TASK ITEM
Exact copy, no pictures: repeat the data that follows.

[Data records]
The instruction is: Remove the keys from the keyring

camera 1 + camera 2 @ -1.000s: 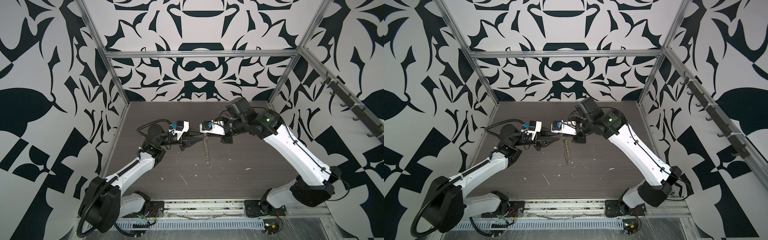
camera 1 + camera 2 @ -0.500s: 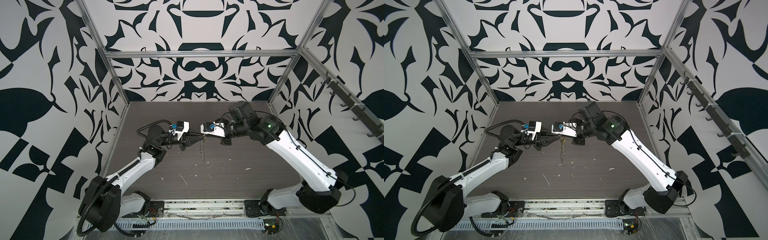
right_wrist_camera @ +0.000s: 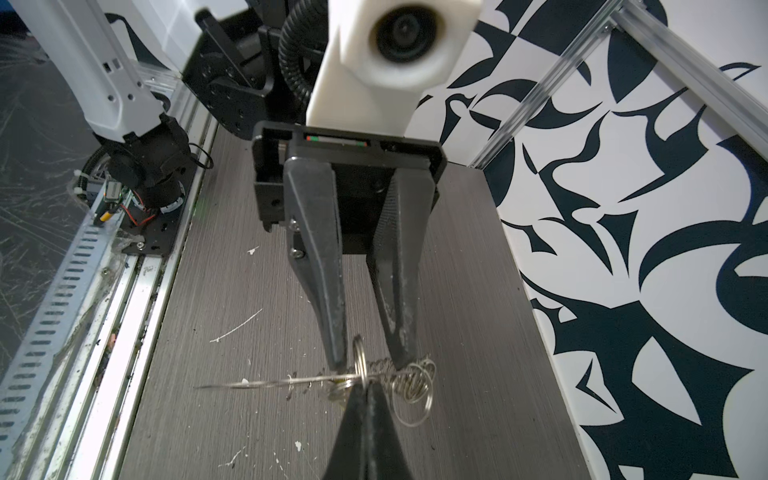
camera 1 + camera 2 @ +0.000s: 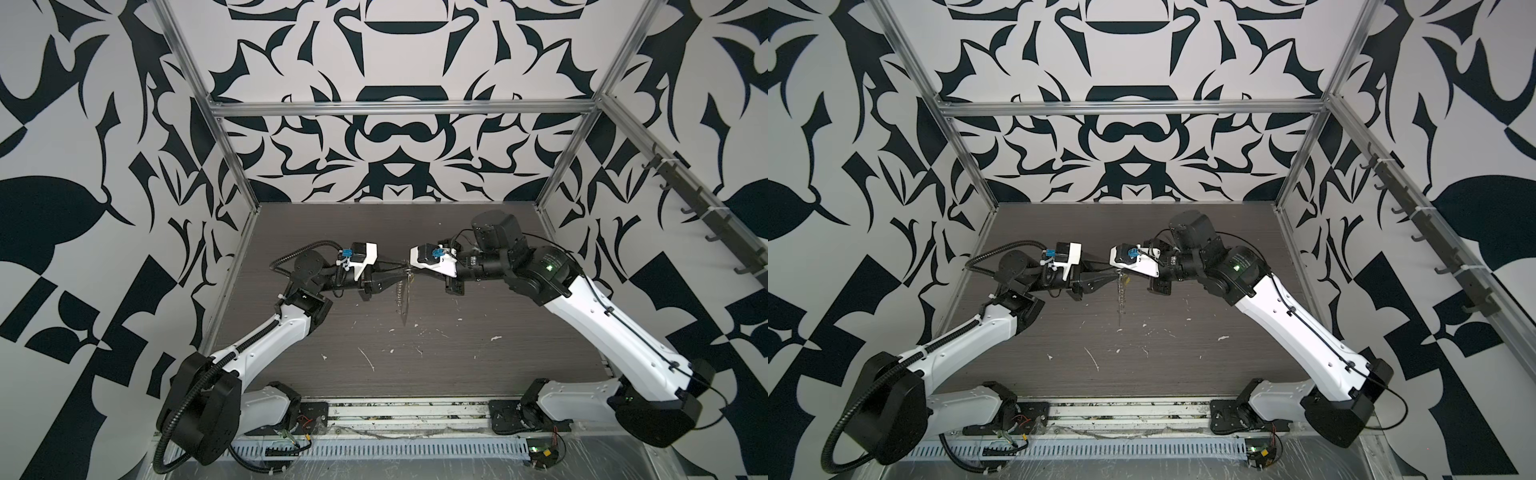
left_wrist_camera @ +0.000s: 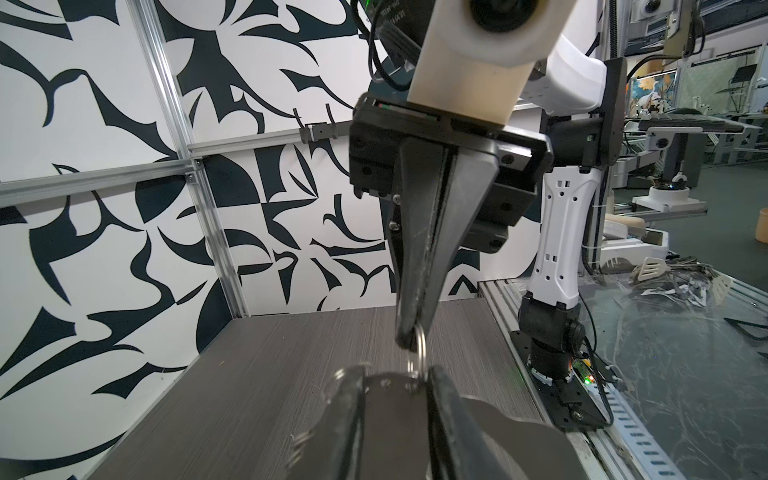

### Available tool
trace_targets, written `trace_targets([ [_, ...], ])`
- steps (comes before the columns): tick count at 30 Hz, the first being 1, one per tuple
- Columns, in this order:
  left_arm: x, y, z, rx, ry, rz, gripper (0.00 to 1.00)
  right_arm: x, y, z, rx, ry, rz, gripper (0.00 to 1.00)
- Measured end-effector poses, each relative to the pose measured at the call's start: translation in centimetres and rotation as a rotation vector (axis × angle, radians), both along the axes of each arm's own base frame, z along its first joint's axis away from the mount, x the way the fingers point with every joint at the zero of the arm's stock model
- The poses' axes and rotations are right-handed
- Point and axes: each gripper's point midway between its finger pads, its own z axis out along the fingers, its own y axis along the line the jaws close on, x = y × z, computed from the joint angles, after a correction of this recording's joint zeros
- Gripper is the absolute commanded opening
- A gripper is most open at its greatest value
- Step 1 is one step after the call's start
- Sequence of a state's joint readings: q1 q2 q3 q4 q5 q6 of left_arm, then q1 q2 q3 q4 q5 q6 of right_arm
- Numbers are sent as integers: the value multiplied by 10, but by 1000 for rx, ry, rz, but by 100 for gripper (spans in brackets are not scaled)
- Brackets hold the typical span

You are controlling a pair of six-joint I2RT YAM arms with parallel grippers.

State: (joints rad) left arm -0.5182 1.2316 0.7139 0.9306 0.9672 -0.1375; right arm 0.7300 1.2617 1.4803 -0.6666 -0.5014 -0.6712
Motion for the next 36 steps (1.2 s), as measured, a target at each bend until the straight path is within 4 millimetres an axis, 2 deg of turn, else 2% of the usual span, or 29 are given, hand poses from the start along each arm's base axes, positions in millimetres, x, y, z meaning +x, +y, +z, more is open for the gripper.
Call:
trace_targets([
  [8, -1, 1, 2, -5, -6, 3, 28, 1, 2, 12, 71, 5, 5, 0],
  [16, -3, 3, 12, -42, -25, 3, 24, 2, 6, 14, 100, 13, 14, 0],
  [25, -4, 4, 18, -64, -28, 6, 13, 3, 6, 10, 100, 24, 13, 0],
  [29, -4, 5, 18, -66, -32, 5, 0, 3, 7, 10, 105, 32, 13, 0],
  [36, -6, 5, 18, -65, -44, 0, 0, 2, 6, 10, 112, 43, 13, 0],
])
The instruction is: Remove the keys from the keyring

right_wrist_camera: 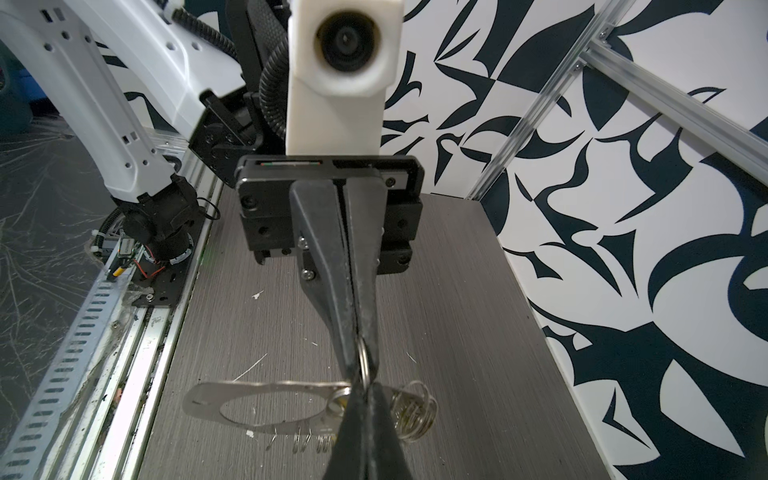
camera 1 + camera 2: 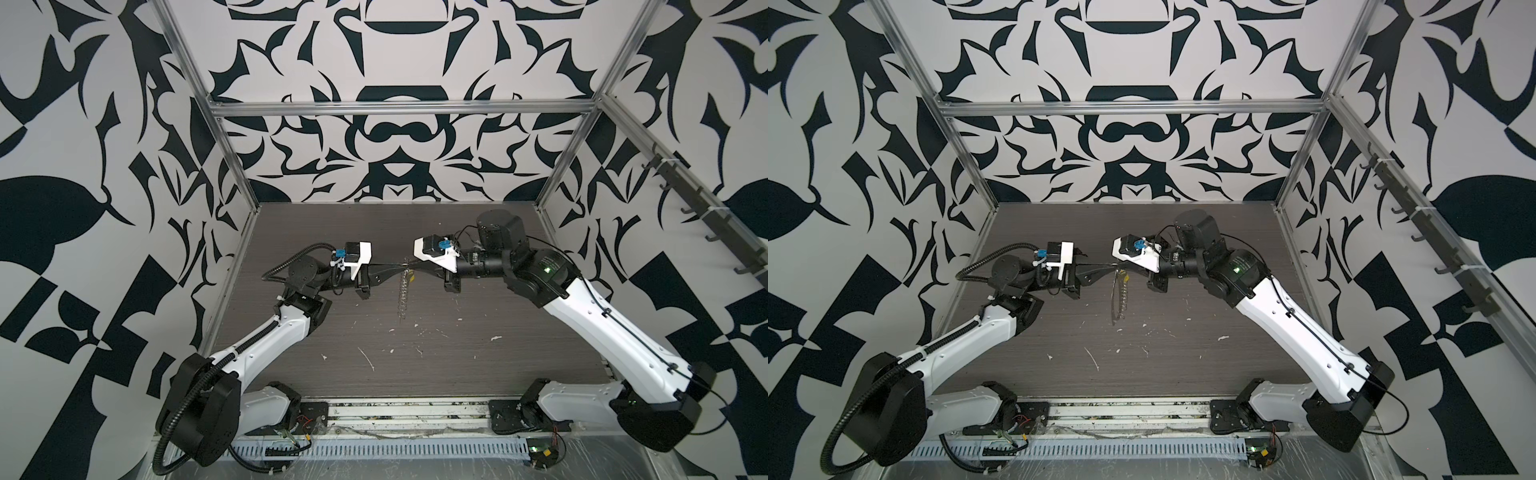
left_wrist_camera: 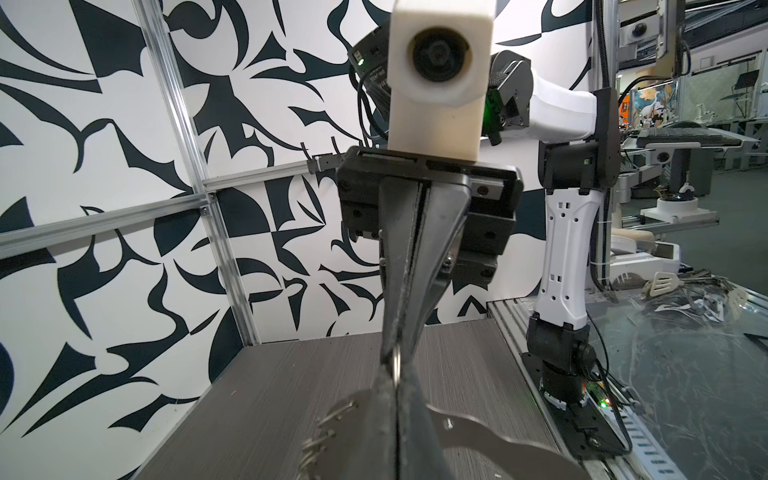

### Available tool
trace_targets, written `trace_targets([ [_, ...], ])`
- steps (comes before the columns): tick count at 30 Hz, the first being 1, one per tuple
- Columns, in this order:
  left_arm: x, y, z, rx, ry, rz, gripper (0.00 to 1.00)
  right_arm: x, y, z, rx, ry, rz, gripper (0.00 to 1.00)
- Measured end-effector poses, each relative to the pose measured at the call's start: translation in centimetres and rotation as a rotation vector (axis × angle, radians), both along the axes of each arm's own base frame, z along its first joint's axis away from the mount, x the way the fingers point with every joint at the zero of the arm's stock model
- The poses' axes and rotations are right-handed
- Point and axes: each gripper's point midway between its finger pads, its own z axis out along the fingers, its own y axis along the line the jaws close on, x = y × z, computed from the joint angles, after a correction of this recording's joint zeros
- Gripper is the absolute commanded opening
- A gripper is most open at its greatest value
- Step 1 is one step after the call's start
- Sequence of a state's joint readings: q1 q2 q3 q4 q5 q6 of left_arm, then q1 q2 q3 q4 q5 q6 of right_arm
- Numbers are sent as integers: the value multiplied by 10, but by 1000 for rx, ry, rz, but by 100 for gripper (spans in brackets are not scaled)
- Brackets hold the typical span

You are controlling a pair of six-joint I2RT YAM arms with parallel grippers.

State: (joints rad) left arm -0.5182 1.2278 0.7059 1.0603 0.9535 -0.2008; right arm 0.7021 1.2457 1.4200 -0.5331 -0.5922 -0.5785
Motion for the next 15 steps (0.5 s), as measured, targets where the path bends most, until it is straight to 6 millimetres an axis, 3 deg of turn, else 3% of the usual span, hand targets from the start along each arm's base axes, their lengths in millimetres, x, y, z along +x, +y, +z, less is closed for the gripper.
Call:
trace_targets([
  [2, 0, 0, 0, 2, -4, 0, 4, -1, -1, 0, 5, 2, 1, 0],
  [6, 1, 0, -1, 5, -4, 2, 21, -3, -3, -2, 25, 8, -2, 0],
  [15, 3, 0, -2, 2, 7, 15, 21, -2, -6, 7, 55, -4, -4, 0],
])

RESULT
The instruction is: Remove the keys from the keyring

camera 1 + camera 2 @ -1.000s: 
camera 1 + camera 2 @ -0.500s: 
right_wrist_camera @ +0.000s: 
camera 1 + camera 2 @ +0.000s: 
left_wrist_camera @ +0.000s: 

### Available tool
trace_targets, written `trace_targets([ [_, ...], ])`
- steps (comes before the columns): tick count at 30 Hz, the first being 1, one per tuple
- Columns, in this order:
  left_arm: x, y, z, rx, ry, rz, gripper (0.00 to 1.00)
  right_arm: x, y, z, rx, ry, rz, gripper (0.00 to 1.00)
- Measured end-effector poses, each relative to the pose measured at the call's start: translation in centimetres and rotation as a rotation vector (axis × angle, radians), both along the axes of each arm's own base frame, z along its first joint's axis away from the mount, x the way the fingers point with every joint at the zero of the arm's stock model
- The poses' axes and rotations are right-handed
- Point and axes: each gripper's point midway between its finger pads, its own z axis out along the fingers, its own y axis along the line the jaws close on, x = y × z, computed from the joint angles, after a correction of this recording's joint zeros
- Gripper is the absolute commanded opening
- A gripper is most open at its greatest value
- Step 1 is one step after the call's start
- Sequence of a state's joint readings: q1 q2 q3 q4 q5 q6 of left_arm, then q1 q2 q3 q4 q5 q6 of right_arm
- Numbers are sent as integers: the value multiplied by 10, but by 1000 for rx, ry, rz, but by 100 for gripper (spans in brackets are not scaled)
- Brackets hold the typical span

You are controlling a pair of six-joint I2RT YAM arms with parallel grippers.

State: (joints rad) left arm -0.5182 1.2316 0.7139 0.9306 0.9672 -0.1375; right arm 0.7300 1.2617 1.4803 -0.6666 -0.5014 -0.6712
Motion for the next 36 steps (1.2 s), as measured, a target at each bend until the straight path is within 4 millimetres an axis, 2 deg of turn, else 2% of the usual span, or 29 are given, hand poses from the start along each arm's base axes, positions in millimetres, x, y, z meaning +x, +y, +z, more is open for the gripper.
Call:
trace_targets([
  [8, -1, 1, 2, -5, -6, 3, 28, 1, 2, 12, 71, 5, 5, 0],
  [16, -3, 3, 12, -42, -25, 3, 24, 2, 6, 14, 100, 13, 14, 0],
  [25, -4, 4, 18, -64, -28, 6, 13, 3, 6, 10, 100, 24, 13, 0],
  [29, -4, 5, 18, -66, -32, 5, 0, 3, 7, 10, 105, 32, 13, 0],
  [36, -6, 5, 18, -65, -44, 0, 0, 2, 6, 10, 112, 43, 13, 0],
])
The instruction is: Remove the keys from the keyring

right_wrist_camera: 
camera 1 + camera 2: 
left_wrist_camera: 

### Available tool
trace_targets, written `trace_targets([ [_, ...], ])`
- steps (comes before the columns): tick count at 30 Hz, the first being 1, one per tuple
- Columns, in this order:
  left_arm: x, y, z, rx, ry, rz, gripper (0.00 to 1.00)
  right_arm: x, y, z, rx, ry, rz, gripper (0.00 to 1.00)
- Measured end-effector poses, each relative to the pose measured at the call's start: translation in centimetres and rotation as a rotation vector (axis × angle, radians), both along the axes of each arm's own base frame, z along its first joint's axis away from the mount, x the way the fingers point with every joint at the zero of the arm's stock model
- The poses' axes and rotations are right-handed
- Point and axes: each gripper's point midway between its finger pads, its own z axis out along the fingers, its own y axis along the line the jaws close on, x = y × z, computed from the joint angles, after a correction of this recording's joint zeros
- Gripper is the absolute commanded opening
- A gripper is most open at its greatest value
- Step 1 is one step after the call's start
- Sequence of a state's joint readings: q1 q2 q3 q4 q5 q6 of left_arm, then q1 q2 q3 q4 q5 q6 of right_arm
- Numbers are sent as integers: the value multiplied by 10, but by 1000 for rx, ry, rz, but by 100 for gripper (spans in brackets are not scaled)
- Brackets hold the typical span

You are controlling a pair of six-joint I2RT YAM arms with parallel grippers.

State: (joints rad) left arm -0.5182 1.2278 0.7059 1.0603 0.9535 -0.2008; right arm 0.7021 1.2457 1.4200 -0.5331 -0.5922 -0.5785
Motion for the next 15 steps (0.5 s), as measured, targets where the path bends most, until it is straight to 6 millimetres an axis, 3 deg of turn, else 3% of the usual span, hand targets from the start along each arm's base axes, their lengths in millimetres, x, y, z along +x, +y, +z, less is closed for the gripper.
Call:
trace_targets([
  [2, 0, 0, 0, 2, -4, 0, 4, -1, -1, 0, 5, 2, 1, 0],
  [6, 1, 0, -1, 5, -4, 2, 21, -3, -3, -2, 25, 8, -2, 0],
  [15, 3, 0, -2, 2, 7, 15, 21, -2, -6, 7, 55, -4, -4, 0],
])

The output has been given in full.